**Work order:** The answer must consist of each line below that contains the word "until", copied in full.

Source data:
┄┄┄┄┄┄┄┄┄┄┄┄┄┄┄┄┄┄┄┄

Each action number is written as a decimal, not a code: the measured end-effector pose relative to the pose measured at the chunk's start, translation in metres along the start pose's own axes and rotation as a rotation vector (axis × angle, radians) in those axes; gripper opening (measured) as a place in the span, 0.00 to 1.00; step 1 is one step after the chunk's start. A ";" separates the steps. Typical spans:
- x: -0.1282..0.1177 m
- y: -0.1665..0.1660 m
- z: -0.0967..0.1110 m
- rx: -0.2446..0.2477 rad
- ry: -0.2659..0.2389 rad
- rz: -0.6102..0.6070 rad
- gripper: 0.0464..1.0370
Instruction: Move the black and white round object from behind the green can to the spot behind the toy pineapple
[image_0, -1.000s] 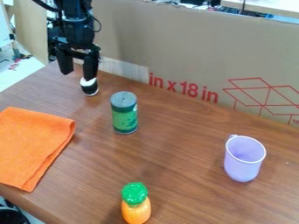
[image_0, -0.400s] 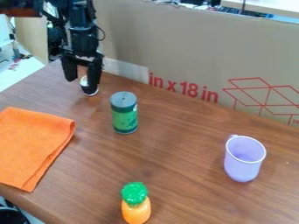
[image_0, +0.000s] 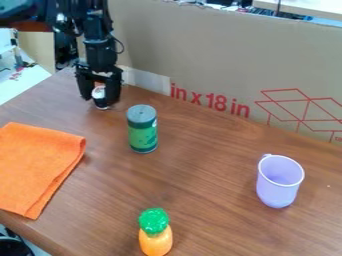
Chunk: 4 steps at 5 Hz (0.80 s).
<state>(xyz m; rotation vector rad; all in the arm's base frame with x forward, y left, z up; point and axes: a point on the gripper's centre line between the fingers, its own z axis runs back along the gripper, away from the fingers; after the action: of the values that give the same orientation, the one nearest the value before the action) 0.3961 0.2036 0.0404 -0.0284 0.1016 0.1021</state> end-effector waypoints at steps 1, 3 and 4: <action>0.000 0.005 -0.001 -0.018 -0.018 0.017 0.67; -0.022 0.005 0.059 -0.006 -0.140 0.082 0.55; -0.052 -0.004 0.099 0.011 -0.142 0.125 0.55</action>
<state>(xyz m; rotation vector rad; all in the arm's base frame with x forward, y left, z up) 0.3546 0.1976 0.1446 -0.0037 -0.0383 0.2283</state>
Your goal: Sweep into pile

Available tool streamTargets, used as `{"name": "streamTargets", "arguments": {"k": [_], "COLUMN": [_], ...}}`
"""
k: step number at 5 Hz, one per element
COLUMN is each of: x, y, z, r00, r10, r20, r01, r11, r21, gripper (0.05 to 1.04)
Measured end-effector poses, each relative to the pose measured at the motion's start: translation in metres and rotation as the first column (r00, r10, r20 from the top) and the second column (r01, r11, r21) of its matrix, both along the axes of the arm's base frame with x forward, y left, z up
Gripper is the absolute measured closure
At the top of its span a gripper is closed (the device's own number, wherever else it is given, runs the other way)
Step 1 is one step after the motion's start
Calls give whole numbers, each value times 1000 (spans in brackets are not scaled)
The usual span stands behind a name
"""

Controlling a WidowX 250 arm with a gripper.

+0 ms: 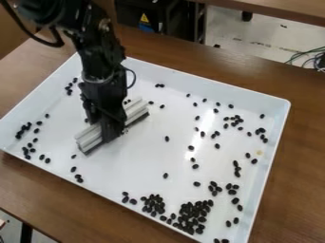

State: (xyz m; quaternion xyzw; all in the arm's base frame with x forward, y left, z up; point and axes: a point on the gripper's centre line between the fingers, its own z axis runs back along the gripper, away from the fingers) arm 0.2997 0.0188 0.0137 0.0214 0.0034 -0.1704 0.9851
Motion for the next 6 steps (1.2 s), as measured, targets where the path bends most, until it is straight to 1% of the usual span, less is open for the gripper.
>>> {"name": "streamTargets", "arguments": {"k": [1, 2, 3, 4, 5, 6], "x": [6, 21, 30, 39, 41, 51], "y": [14, 45, 82, 102, 117, 123], "z": [32, 53, 48, 41, 25, 11], "r00": [993, 953, 889, 844, 835, 882], "r10": [121, 296, 447, 521, 536, 460], "r20": [-7, 58, 99, 127, 120, 100], "r01": [-121, -300, -454, -527, -541, -464], "r11": [992, 951, 889, 850, 841, 885], "r21": [34, 72, 65, 14, 9, 29], "gripper": [723, 723, 723, 723, 723, 723]}}
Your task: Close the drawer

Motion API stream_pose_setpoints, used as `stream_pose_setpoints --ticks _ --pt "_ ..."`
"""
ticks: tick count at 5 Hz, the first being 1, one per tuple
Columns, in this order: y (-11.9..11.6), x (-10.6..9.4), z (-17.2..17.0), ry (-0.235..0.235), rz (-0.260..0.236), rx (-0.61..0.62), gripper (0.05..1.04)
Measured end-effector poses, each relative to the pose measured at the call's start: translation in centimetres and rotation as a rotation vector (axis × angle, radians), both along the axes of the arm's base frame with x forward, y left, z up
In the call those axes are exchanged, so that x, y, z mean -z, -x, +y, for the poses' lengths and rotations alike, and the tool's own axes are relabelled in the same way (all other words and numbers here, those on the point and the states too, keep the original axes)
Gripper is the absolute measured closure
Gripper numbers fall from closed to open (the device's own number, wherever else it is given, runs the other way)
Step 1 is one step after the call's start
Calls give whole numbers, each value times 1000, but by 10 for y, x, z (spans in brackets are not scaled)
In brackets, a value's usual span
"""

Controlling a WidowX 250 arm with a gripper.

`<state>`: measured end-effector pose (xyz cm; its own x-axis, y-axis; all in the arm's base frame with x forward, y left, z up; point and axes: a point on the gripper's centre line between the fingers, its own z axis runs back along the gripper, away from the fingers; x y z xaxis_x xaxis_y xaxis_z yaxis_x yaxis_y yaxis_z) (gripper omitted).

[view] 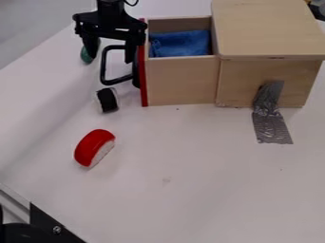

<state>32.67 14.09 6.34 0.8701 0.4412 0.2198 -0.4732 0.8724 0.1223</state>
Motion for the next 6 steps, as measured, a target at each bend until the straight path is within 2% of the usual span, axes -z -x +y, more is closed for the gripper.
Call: stream_pose_setpoints --ticks 4,6 --pt "-29 2 4 8 38 1 94" --pt "-32 2 4 15 46 10 94"
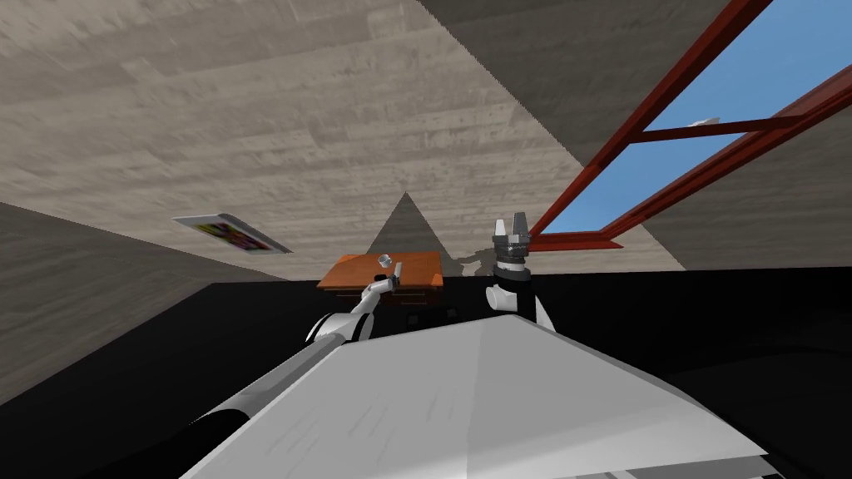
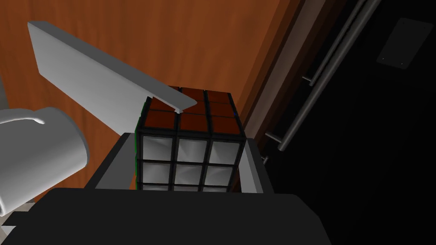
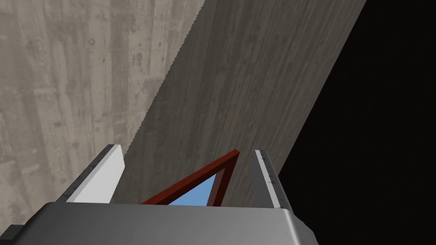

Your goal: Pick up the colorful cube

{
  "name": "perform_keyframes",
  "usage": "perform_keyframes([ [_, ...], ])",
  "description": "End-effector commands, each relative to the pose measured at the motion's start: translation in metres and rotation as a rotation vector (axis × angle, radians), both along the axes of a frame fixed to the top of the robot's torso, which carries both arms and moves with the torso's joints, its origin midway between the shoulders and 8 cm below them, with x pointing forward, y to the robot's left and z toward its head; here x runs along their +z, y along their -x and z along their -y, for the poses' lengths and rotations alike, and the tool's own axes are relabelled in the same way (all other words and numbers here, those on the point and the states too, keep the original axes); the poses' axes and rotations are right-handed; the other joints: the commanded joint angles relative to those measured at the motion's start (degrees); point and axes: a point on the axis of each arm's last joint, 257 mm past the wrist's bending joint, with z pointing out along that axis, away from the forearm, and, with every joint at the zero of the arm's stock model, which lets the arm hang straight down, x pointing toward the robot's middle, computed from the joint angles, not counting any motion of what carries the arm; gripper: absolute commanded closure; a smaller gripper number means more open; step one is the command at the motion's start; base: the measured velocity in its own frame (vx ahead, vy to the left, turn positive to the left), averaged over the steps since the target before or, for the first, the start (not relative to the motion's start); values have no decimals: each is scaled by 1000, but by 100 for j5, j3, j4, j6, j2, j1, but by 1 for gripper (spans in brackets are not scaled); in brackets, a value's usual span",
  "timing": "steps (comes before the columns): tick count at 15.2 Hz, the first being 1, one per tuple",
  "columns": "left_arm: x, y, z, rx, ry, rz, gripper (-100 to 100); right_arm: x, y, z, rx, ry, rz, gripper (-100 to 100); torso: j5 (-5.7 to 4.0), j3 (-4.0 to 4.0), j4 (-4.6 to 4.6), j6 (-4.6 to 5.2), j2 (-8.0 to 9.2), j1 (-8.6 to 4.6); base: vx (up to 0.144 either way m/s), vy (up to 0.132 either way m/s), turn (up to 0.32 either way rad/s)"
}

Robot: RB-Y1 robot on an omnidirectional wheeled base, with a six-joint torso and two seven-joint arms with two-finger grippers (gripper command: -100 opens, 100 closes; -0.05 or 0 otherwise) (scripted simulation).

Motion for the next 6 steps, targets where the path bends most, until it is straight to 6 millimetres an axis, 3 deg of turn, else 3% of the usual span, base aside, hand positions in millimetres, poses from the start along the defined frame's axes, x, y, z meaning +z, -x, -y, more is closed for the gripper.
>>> perform_keyframes([
  [1, 6, -5, 3, -22, 2, -3, 100, 0, 0, 0, 0, 0, 0, 0, 0, 0, 0, 0, 0, 0, -16, -26, 184],
  [4, 12, -10, 5, -42, 2, -4, 100, 0, 0, 0, 0, 0, 0, 0, -5, 7, 0, -13, 14, -17, -30, -55, 182],
  [6, 12, -10, 5, -39, 1, 0, 100, 0, 0, 0, 0, 0, 0, 0, -3, 9, -1, -10, 19, -20, -29, -37, 83],
])
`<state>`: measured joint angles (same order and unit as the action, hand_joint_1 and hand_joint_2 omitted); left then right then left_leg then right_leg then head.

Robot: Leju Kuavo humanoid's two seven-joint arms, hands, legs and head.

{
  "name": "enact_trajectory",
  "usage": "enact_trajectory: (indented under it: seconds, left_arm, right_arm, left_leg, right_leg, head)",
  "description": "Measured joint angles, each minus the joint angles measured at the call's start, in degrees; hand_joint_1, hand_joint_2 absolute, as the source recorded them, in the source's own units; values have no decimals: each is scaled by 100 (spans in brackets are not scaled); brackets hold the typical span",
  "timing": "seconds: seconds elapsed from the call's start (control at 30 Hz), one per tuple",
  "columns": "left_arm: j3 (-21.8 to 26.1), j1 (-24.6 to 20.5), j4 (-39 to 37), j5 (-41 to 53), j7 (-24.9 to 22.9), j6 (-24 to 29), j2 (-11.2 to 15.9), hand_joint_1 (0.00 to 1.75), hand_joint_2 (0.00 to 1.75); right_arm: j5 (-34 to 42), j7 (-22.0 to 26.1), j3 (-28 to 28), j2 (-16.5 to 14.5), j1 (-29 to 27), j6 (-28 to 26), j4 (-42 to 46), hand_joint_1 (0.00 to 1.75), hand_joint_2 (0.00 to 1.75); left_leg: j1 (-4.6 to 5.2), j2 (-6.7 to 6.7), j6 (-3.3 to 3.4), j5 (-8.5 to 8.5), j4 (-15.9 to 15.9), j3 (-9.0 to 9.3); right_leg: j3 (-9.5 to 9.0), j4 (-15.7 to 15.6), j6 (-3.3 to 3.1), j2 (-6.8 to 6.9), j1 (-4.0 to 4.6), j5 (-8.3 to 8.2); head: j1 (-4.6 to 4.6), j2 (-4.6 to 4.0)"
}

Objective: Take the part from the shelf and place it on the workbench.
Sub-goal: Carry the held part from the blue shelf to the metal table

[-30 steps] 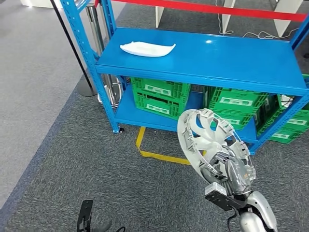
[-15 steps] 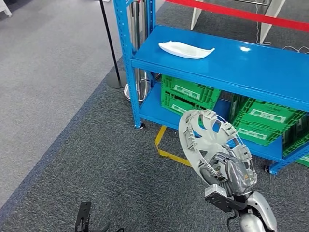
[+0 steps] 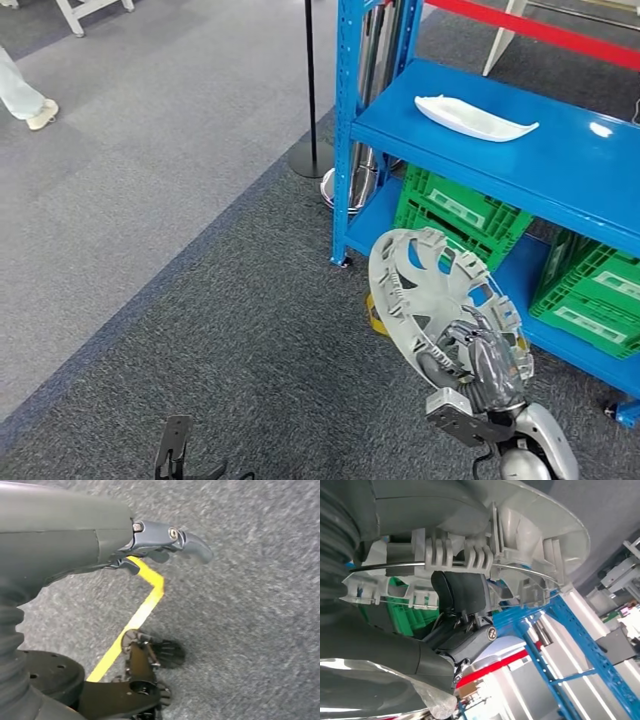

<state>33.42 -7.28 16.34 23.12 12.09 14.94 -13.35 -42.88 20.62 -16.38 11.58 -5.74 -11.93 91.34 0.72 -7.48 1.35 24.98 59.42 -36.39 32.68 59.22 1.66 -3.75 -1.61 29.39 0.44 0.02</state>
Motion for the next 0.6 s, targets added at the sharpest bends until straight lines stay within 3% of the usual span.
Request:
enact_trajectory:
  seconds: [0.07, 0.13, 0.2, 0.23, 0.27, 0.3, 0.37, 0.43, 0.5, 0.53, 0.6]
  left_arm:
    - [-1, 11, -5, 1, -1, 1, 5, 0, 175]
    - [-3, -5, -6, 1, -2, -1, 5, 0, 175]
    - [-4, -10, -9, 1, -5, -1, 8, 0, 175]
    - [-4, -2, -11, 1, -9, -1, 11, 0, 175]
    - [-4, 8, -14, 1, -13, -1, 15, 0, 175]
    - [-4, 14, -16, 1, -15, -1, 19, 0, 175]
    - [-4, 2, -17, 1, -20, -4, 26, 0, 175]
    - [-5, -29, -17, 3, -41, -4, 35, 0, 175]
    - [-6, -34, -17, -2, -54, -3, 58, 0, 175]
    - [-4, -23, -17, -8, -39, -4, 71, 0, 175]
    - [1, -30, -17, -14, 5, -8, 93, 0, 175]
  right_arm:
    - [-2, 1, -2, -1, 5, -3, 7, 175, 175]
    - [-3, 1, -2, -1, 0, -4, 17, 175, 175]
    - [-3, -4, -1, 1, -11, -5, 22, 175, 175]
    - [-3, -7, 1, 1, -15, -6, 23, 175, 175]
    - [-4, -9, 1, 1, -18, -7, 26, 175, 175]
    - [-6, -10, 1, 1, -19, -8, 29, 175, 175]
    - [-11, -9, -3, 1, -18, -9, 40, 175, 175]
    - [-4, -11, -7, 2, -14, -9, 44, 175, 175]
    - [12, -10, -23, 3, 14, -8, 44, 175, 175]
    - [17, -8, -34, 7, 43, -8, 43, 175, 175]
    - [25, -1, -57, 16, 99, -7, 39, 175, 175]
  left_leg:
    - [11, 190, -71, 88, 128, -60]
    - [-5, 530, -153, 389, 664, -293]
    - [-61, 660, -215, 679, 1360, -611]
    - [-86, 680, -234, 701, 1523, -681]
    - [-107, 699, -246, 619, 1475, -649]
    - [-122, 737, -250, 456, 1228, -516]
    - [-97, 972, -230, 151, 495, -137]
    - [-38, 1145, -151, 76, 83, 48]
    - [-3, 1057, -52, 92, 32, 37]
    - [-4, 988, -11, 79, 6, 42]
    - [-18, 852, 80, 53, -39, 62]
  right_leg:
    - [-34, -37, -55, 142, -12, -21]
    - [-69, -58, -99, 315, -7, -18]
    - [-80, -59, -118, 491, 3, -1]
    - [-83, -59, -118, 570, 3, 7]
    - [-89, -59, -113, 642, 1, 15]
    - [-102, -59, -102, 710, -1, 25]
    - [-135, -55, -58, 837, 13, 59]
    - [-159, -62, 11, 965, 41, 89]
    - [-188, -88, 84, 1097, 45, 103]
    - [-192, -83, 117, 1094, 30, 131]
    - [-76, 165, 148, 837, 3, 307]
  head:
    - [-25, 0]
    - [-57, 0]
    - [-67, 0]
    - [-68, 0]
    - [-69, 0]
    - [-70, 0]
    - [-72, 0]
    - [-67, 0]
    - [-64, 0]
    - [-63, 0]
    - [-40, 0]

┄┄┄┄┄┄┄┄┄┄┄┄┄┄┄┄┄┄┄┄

**Task response:**
Motion for the next 6 steps (1.2 s), as measured, targets where the path bends most, until it is straight to 1% of the usual span, less is open for the gripper.
Motion for the next 6 steps, as measured, a target at each bend until the straight path is within 2% of the usual span, axes -z -x +y, more is closed for the gripper.
Motion for the next 6 steps, targets where the path bends most, until it is straight to 6 millimetres an axis, 3 deg of turn, else 3% of the usual span, base aside, hand positions in millimetres, poses from the start along the defined frame's axes, x, y, z meaning +z, -x, -y, more is closed for the gripper.
Motion for the next 0.6 s, targets added at the sharpest bends until straight lines stay within 3% of the usual span.

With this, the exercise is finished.